A Layman explanation for you:
A Good Scientist, is able to concise and explain in most simple way, even that my Grandma can understand
Pre-requisite: Thirst for Knowledge & insane Curiosity with questioning.
What do you want?
Depends on Who are you?
Engineer: You need to know, only how to use it or apply it
Do you want to build next-generation technology?
Research Scientist/Professor: You need to understand deeply, to create novel methods & contribute
I am wanting to write Math & Statistics, perhaps in my next writings.
In this, I concise to core aspects.
What is Data-Science?
Applied-Statistics represented using Programming Languages for Making Meaning out of Data.
Outline of this work:
1. Exploratory Data Analysis
2. Data and Sampling Distribution
3. Statistical Experiment and Significance Testing
4. Regression and Prediction
5. Classification
6. Statistical Machine Learning
7. Unsupervised Learning
So, What is the meat of this Book?
Let's go through this
1. Exploratory Data Analysis
First Chapter, gives clues for Data Analysis, from John Turkey's seminal paper. In short, Data Analysis is Exploratory through simple plots, summary statistics.
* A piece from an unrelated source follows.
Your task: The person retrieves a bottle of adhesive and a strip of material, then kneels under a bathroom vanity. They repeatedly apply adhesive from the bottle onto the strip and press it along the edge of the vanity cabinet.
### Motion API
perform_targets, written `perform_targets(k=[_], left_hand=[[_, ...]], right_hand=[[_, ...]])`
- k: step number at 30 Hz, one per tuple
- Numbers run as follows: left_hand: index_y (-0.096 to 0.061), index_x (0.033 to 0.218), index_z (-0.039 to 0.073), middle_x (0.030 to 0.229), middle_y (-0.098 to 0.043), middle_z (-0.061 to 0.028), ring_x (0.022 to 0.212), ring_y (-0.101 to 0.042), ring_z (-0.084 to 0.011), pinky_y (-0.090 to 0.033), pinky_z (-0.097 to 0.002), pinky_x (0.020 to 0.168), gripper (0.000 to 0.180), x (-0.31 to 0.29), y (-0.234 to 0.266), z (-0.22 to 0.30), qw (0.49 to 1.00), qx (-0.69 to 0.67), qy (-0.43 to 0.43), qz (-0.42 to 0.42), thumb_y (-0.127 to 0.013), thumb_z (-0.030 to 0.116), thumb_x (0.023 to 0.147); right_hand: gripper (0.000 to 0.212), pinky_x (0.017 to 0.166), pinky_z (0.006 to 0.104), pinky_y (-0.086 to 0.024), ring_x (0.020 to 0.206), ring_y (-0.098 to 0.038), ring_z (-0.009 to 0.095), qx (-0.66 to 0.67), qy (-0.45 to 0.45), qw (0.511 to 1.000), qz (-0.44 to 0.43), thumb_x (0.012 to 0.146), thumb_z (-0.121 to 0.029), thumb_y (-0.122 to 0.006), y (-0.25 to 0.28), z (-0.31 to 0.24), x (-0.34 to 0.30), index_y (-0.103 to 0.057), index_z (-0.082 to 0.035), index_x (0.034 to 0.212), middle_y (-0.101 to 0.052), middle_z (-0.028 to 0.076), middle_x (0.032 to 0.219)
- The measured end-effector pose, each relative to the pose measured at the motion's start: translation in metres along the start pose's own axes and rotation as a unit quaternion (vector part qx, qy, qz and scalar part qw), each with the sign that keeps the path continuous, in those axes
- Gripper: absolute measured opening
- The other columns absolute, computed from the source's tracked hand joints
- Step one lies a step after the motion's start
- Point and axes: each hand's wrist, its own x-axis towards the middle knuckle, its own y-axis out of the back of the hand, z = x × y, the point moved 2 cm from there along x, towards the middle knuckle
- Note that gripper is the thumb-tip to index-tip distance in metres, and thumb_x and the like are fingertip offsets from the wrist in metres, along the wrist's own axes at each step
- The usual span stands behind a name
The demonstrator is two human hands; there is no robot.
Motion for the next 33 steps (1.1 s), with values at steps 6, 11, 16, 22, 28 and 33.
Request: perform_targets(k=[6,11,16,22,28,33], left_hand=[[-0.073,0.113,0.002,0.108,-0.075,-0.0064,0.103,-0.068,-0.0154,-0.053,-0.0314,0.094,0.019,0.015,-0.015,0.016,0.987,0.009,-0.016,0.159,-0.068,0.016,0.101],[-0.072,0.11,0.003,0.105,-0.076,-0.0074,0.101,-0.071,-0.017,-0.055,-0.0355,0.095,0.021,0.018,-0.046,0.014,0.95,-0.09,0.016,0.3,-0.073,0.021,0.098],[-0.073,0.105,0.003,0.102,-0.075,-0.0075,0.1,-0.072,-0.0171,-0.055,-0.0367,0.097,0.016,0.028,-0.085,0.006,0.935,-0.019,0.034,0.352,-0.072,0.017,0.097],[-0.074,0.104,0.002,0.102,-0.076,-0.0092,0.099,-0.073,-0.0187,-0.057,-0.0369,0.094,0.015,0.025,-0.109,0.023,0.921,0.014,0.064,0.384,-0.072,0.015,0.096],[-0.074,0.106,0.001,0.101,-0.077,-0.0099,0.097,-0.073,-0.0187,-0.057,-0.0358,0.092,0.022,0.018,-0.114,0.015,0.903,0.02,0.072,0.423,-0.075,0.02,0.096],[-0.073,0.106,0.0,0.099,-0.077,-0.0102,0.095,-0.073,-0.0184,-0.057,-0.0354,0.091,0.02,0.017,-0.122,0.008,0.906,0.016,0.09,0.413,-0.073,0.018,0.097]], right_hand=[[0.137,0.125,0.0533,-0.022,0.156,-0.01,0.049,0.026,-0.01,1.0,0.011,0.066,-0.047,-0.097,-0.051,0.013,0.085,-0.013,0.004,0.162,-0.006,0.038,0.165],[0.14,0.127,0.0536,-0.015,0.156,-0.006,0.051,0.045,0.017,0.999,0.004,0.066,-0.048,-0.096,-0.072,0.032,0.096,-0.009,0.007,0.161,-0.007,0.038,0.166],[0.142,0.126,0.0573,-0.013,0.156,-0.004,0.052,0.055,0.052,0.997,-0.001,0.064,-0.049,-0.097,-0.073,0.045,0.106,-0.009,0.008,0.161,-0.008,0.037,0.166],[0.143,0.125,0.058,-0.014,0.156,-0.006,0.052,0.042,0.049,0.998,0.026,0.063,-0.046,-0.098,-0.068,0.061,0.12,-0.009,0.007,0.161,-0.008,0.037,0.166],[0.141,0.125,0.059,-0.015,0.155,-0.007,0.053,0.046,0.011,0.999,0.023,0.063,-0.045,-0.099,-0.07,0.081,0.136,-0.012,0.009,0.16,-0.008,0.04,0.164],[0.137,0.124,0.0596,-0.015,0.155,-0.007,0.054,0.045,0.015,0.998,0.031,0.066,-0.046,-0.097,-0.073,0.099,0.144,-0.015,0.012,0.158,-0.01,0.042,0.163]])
We have, numeric & categorical data
Numeric: Continuous & Categorical
Moreover, for two dimensional data, we have Rectangular Data [Row & Column]
In PANDAS, Google Colab et al - we have Data-frame.
In addition to the above, we have non-rectangular data structure, time-series & spatial data-structure.
Summary Statistics, What we want is to create a short summary of our data.
To do Summary Statistics: We commonly have, mean, median, outliers, anomaly detection, deviation, variance.
These are basic statistical measures for exploratory data.
For Visualization: We can use, Box-Plot, Histogram, Density Plot, Scatterplot, Contour Plots,
Gist of this chapter, Summarizing, Visualizing the data.
2. Data and Sampling Distribution
In applied work [industry], you'd probably be more concerned with data-quality, scale et al.
The Author goes into details with the following,
Population, in statistics describes defined large set of data.
Sample is subset of data, from larger set.
Random sampling, equal chance of being chosen.
Data quality consists of completeness, consistency, cleanliness, accuracy & representativeness.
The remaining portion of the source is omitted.